## Directions
This exercise calls for a copy of every line in the listing below that carries the word "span".

⟨

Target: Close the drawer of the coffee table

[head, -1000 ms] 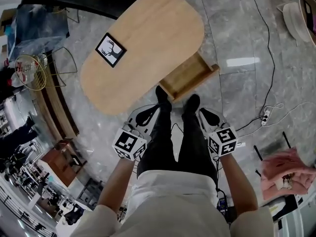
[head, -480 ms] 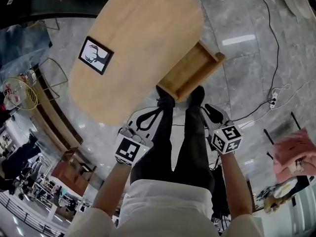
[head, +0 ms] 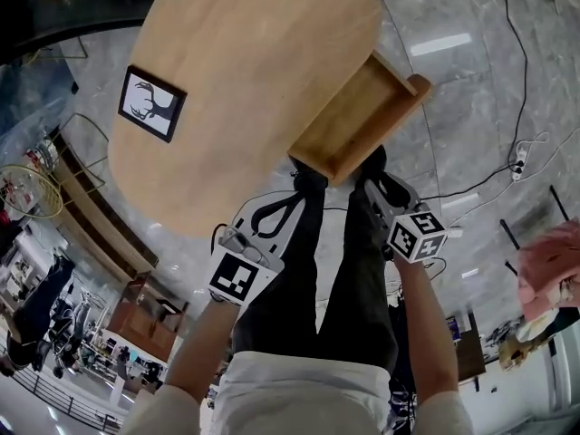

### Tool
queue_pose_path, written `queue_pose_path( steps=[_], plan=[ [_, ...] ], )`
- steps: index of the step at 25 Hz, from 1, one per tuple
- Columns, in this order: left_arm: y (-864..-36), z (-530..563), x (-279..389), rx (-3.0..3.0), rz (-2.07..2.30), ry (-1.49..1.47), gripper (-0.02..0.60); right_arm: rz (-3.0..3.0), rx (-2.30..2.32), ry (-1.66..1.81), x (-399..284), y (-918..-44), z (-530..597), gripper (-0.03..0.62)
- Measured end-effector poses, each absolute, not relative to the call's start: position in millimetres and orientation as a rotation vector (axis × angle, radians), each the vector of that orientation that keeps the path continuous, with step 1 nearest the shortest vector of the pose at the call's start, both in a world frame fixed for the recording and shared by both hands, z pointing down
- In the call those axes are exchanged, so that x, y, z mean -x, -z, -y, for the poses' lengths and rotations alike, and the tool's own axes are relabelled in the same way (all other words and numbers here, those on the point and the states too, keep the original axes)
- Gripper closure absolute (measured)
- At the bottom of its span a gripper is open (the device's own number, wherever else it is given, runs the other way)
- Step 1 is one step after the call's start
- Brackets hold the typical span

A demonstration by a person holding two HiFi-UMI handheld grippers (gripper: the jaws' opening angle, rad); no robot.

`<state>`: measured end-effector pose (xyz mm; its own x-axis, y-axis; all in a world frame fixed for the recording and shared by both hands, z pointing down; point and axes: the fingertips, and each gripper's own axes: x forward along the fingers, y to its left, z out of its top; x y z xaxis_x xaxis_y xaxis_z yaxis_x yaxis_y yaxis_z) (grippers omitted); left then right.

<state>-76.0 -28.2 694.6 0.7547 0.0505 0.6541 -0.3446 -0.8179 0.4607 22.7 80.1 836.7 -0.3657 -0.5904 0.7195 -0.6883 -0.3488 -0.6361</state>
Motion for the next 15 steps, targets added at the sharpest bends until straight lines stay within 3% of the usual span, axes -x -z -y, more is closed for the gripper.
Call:
queue_pose_path(
  steps=[15],
  plan=[
    [-778.5,8.0,56.5,-2.409,0.065,-0.952,0.575,1.558,-1.8,-2.091,-4.9,-944.9,-94.7,0.307]
  ],
)
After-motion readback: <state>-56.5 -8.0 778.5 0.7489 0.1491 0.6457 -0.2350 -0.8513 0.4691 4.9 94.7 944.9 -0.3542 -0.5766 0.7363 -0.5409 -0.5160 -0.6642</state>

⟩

## Answer to the exercise
- At the bottom of its span a gripper is open (the device's own number, wherever else it is given, runs the other way)
- Brackets hold the typical span
Motion for the next 15 steps, targets added at the sharpest bends until straight lines stay within 3% of the usual span, axes -x -z -y, more is closed for the gripper.

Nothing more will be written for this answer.